IT vs. Information Security

There is a big difference between information technology (IT) and information security but most of the general public has a tough time explaining and even understanding the difference. But it is pretty easy to pick up, lets walk through them together!

 

Information security is a strategy to prevent, detect, document, and counter threats to digital and non-digital information.

The process can use both physical and digital security to protect data from unauthorized access, use, replication or destruction.  Information security management can include everything from mantraps to encryption key management and malware detection.

Information security programs are important for maintaining the confidentiality, integrity and availability of Information Technology systems and business data. Many large enterprises employ a dedicated security group to implement and maintain the organization’s information security program. Typically, the group is led by a chief information security officer (CISO).

Common information security services include, but are not limited to – risk assessments, recovery, vulnerability assessment, and IT audits.

With hackers and cyber-crime forever on the rise, its no longer really ‘optional’ to use specific safety measures to ensure that your data stays safe. Right the way from encrypting files to simple things like passwords, it’s all vital to protecting whats virtually precious. This is why InfoSec has become so important in today’s society for individuals and businesses alike.

 

Information Technology was coined by the Harvard Business Review, to make a clear distinction between machines that perform few functions and more advanced computers that can handle more tasks and processing.

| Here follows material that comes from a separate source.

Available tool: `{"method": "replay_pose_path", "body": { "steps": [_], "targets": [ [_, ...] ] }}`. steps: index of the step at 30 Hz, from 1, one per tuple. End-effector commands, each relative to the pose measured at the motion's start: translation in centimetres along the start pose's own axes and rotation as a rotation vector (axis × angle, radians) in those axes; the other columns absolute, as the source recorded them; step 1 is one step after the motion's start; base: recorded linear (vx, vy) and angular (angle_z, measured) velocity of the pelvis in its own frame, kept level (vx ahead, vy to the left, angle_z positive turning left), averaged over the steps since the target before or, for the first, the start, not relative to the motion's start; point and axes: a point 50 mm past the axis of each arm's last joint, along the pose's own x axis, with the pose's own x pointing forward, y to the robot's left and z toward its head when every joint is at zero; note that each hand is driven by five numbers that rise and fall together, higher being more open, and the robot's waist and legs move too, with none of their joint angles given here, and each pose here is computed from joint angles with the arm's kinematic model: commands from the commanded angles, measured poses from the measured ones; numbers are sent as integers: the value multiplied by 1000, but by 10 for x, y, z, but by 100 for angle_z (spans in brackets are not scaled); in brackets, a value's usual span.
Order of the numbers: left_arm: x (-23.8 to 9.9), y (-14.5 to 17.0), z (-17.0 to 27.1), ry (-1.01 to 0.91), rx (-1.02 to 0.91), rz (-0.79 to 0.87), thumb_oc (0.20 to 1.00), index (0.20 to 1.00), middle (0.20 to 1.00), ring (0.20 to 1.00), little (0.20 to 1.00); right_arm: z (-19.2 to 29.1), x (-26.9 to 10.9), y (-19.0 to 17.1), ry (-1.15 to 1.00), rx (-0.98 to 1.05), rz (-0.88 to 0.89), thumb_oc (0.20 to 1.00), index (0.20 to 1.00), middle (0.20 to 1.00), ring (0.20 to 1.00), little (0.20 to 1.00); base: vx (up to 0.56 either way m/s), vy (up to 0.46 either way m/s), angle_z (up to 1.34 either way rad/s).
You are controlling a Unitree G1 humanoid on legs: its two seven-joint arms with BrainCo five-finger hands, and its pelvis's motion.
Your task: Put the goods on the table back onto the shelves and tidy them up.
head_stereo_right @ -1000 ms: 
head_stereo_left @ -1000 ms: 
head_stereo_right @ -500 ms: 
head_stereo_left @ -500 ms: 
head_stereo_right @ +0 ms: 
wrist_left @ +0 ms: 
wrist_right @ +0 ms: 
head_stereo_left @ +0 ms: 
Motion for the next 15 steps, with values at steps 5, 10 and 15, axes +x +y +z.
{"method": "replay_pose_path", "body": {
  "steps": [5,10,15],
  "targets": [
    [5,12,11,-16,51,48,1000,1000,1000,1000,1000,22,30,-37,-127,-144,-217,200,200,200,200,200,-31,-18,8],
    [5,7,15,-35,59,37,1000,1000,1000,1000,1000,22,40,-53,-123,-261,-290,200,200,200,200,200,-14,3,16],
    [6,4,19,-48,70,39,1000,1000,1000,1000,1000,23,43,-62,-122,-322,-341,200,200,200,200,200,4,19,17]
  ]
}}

Information Technology uses hardware and software to perform essential functions. Devices like laptops, smartphones or recording equipment, can be included in the IT domain. IT can also refer to the architectures, methodologies and regulations governing the use and storage of data.

Business applications including databases execute programmed instructions to manipulate, consolidate, disperse or affect data for a business purpose.

Computer servers run applications. Servers interact with users and other servers across one or more networks. Storage is any kind of technology that holds information as data. Information can take any form including file data, multimedia, telephony data and web data. Storage includes volatile random access memory (RAM) as well as disk and flash drives.